Exercise | Scan the entries and copy each line where the word "model" is present.

Dataset entries
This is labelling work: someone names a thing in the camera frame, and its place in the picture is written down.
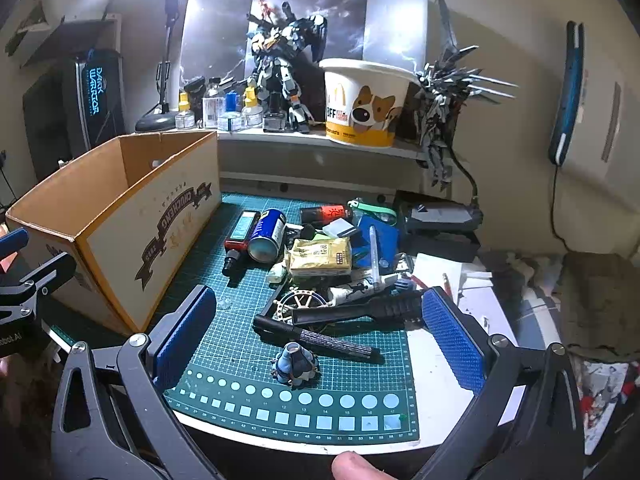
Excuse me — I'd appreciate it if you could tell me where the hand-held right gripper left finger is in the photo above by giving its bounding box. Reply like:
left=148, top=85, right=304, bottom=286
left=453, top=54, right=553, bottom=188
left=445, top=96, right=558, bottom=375
left=51, top=285, right=226, bottom=480

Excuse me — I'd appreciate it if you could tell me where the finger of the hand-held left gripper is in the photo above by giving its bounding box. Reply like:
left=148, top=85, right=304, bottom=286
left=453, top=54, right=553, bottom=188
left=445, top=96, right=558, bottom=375
left=0, top=227, right=30, bottom=273
left=0, top=252, right=77, bottom=313

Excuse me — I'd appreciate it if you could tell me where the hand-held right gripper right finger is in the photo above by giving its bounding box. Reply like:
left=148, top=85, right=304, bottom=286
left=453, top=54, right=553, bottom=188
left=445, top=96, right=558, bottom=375
left=415, top=286, right=585, bottom=480

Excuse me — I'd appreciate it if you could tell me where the printed cardboard box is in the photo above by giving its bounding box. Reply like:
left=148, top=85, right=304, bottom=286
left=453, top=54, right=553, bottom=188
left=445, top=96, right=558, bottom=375
left=5, top=130, right=223, bottom=336

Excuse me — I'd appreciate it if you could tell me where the black ribbed handle tool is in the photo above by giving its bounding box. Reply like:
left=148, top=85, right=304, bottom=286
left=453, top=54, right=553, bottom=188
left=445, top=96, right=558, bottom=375
left=291, top=292, right=426, bottom=326

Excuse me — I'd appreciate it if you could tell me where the blue grey model part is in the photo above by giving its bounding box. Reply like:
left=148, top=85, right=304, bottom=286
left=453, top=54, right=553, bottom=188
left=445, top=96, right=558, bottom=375
left=272, top=341, right=321, bottom=388

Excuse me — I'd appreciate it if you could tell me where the black textured marker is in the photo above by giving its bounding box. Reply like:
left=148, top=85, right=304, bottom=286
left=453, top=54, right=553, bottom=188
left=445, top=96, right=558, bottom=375
left=253, top=314, right=385, bottom=362

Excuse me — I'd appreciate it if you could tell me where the blue spray can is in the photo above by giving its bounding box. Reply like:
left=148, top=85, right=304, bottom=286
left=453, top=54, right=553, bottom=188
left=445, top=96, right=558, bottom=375
left=248, top=208, right=287, bottom=263

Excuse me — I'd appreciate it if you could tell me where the person's right hand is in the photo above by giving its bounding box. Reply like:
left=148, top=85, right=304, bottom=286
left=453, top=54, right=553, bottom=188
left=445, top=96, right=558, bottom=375
left=332, top=452, right=396, bottom=480

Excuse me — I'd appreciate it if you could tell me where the white paper sheet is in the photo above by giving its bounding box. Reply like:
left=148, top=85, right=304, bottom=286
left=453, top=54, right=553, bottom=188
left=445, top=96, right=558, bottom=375
left=410, top=252, right=493, bottom=306

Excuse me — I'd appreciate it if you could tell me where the black square rod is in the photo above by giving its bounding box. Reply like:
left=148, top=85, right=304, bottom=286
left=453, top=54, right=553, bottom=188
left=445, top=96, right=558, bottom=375
left=262, top=285, right=287, bottom=318

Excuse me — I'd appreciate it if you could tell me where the white printed tube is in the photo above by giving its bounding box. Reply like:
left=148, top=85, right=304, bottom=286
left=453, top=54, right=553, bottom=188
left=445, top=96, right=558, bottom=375
left=330, top=282, right=376, bottom=306

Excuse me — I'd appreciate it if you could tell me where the red black handheld tool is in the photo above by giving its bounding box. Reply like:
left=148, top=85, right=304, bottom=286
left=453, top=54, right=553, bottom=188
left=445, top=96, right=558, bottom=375
left=222, top=210, right=261, bottom=277

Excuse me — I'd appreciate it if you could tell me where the black box stand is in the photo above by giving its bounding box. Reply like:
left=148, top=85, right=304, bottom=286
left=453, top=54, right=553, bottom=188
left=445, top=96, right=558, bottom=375
left=395, top=192, right=483, bottom=263

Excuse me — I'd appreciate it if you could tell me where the brass ship wheel ornament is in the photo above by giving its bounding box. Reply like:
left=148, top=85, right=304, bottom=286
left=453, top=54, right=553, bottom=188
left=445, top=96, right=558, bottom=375
left=272, top=290, right=331, bottom=332

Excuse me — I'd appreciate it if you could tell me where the white plastic tube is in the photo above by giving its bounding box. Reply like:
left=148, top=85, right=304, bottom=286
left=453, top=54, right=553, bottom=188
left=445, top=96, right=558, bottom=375
left=369, top=225, right=382, bottom=288

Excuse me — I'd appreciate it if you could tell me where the blue plastic case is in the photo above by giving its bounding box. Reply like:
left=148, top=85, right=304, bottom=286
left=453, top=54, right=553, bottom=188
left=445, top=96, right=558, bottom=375
left=357, top=215, right=401, bottom=273

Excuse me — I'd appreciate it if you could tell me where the green cutting mat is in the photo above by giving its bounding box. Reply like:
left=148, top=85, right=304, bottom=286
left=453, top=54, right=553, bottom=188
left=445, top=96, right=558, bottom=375
left=162, top=192, right=418, bottom=443

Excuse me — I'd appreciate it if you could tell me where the grey brown cloth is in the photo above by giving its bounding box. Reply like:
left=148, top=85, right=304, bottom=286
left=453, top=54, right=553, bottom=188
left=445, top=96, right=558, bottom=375
left=557, top=252, right=640, bottom=363

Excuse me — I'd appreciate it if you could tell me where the black computer case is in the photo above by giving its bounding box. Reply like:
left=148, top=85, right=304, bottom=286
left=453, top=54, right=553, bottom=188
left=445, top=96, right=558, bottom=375
left=22, top=50, right=126, bottom=181

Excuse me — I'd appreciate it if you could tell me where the printed cloth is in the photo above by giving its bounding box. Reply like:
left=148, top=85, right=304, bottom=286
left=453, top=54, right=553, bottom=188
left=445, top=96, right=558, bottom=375
left=575, top=355, right=632, bottom=461

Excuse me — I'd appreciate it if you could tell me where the yellow tissue packet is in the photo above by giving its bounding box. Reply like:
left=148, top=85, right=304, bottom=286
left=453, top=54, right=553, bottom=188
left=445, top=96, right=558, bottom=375
left=285, top=237, right=353, bottom=277

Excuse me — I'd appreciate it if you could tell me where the translucent white block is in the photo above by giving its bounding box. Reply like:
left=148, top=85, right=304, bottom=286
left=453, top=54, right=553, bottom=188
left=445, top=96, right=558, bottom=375
left=322, top=220, right=360, bottom=239

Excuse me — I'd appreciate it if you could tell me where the black desk lamp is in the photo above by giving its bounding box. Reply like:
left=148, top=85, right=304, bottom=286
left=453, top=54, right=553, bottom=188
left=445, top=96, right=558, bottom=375
left=135, top=0, right=183, bottom=133

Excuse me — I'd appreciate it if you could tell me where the white desk shelf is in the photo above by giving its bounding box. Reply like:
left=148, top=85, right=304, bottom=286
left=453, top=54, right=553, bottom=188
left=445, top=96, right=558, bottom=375
left=217, top=125, right=432, bottom=196

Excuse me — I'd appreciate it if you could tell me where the row of small paint bottles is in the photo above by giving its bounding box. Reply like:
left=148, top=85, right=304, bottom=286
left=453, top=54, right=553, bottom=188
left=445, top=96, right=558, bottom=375
left=175, top=75, right=292, bottom=133

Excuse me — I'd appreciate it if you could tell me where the paper bucket with dog print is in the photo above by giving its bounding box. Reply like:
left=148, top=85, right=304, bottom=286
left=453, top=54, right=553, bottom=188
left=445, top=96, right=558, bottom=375
left=319, top=58, right=423, bottom=150

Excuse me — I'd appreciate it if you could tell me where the black spiky model figure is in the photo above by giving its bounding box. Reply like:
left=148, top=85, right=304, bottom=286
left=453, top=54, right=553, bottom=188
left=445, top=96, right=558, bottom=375
left=415, top=0, right=521, bottom=188

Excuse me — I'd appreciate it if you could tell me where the white robot model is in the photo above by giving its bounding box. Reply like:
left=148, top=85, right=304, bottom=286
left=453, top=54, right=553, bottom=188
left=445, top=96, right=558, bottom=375
left=247, top=2, right=328, bottom=133

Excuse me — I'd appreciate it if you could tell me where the green strap keychain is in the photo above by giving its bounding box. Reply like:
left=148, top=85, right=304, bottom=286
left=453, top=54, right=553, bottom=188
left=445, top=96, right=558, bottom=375
left=348, top=199, right=398, bottom=221

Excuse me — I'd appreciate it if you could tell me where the black cable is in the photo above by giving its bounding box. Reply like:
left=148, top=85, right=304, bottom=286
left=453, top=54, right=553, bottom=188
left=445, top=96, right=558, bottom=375
left=550, top=162, right=576, bottom=251

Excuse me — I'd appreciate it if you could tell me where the dark wall shelf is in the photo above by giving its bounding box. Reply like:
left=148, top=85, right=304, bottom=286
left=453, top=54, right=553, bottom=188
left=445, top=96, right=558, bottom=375
left=5, top=15, right=123, bottom=68

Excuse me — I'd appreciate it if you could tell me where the blue white wall device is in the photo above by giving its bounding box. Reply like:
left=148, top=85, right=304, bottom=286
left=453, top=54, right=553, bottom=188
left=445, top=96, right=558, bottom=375
left=547, top=20, right=586, bottom=166

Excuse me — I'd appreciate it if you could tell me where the wall poster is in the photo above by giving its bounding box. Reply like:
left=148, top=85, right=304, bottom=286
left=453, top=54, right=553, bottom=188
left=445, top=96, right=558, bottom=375
left=180, top=0, right=431, bottom=126

Response to this exercise |
Excuse me — I'd appreciate it if you could tell me where the blue grey model part is in the photo above by giving its bounding box. Reply like:
Excuse me — I'd appreciate it if you could tell me where the black spiky model figure is in the photo above by giving its bounding box. Reply like:
Excuse me — I'd appreciate it if you could tell me where the white robot model is in the photo above by giving its bounding box. Reply like:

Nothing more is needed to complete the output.